**EXERCISE GOAL:** This exercise calls for every line of the data below with the string "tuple" in it.
MATERIAL PROVIDED START
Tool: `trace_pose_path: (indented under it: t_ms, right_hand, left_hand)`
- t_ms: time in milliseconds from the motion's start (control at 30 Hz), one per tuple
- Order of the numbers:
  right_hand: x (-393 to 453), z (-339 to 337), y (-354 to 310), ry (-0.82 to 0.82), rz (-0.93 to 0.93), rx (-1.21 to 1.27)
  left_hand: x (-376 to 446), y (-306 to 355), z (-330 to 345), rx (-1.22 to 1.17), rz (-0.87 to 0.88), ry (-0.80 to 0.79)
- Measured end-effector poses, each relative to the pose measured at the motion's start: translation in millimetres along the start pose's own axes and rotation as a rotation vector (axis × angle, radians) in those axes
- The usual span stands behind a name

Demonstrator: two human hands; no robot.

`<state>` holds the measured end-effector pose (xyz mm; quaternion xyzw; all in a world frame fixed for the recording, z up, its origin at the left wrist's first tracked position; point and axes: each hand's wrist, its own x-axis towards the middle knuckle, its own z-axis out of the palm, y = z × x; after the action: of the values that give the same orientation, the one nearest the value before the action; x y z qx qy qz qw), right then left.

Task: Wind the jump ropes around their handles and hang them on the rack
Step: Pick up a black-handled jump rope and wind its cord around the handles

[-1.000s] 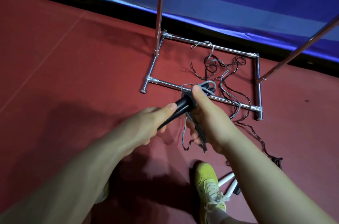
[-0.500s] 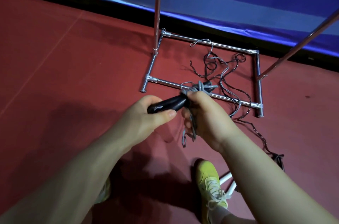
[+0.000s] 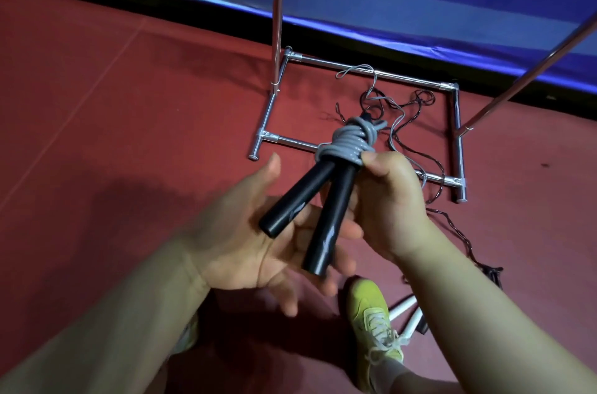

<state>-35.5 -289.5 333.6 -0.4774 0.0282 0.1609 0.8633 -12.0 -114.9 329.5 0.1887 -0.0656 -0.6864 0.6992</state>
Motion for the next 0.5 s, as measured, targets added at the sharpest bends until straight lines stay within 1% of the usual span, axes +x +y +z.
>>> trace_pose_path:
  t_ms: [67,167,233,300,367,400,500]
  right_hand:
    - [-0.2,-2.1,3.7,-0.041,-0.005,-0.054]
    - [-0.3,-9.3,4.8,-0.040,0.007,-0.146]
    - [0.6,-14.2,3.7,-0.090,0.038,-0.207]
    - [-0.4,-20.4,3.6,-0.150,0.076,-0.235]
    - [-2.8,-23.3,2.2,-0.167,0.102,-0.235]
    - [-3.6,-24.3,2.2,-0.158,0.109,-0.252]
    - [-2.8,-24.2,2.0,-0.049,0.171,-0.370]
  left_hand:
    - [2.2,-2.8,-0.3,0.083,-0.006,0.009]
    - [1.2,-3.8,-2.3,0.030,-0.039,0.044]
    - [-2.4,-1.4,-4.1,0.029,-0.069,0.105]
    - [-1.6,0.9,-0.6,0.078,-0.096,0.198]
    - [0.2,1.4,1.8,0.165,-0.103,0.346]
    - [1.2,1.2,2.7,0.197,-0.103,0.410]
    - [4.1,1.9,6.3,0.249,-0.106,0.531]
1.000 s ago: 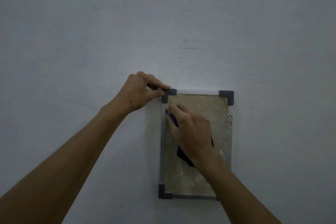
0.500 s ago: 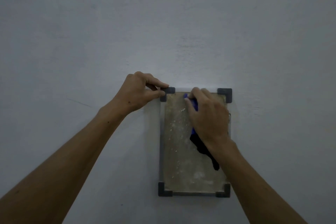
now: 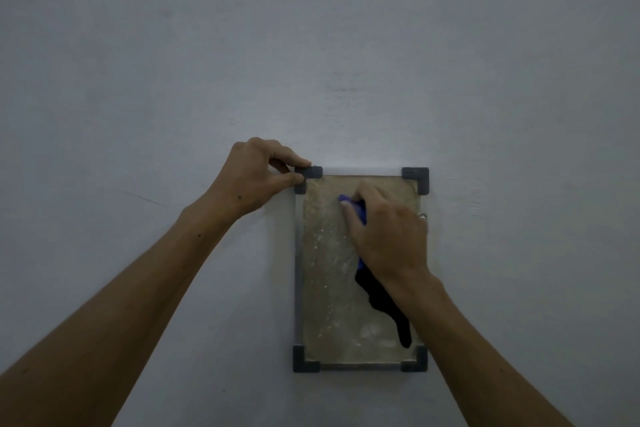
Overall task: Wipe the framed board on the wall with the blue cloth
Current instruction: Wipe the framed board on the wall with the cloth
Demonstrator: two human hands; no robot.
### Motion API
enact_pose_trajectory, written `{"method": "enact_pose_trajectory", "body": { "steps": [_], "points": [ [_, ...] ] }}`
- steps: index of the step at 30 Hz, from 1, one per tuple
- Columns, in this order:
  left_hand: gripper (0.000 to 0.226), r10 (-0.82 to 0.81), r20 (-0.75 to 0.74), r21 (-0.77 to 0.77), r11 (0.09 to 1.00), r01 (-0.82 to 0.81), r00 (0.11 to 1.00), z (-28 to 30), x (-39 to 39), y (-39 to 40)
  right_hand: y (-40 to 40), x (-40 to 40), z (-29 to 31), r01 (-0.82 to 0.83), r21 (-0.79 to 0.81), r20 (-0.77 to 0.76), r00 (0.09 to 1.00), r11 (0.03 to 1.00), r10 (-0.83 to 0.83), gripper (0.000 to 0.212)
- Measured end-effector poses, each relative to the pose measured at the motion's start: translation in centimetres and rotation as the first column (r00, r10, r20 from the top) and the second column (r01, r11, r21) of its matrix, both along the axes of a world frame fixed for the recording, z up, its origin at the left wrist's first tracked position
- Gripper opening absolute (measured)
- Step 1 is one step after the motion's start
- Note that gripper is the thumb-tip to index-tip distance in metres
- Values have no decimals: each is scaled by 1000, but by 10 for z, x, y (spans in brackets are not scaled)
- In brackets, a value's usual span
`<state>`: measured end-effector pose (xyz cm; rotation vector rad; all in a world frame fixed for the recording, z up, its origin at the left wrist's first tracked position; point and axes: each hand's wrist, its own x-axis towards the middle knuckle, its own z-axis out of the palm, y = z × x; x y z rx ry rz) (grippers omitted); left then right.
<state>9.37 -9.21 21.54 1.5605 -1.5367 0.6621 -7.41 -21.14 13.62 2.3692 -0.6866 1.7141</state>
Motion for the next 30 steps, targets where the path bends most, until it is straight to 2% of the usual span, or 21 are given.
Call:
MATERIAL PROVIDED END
**EXERCISE RESULT:**
- t_ms: time in milliseconds from the motion's start (control at 30 Hz), one per tuple
- steps: index of the step at 30 Hz, from 1, one per tuple

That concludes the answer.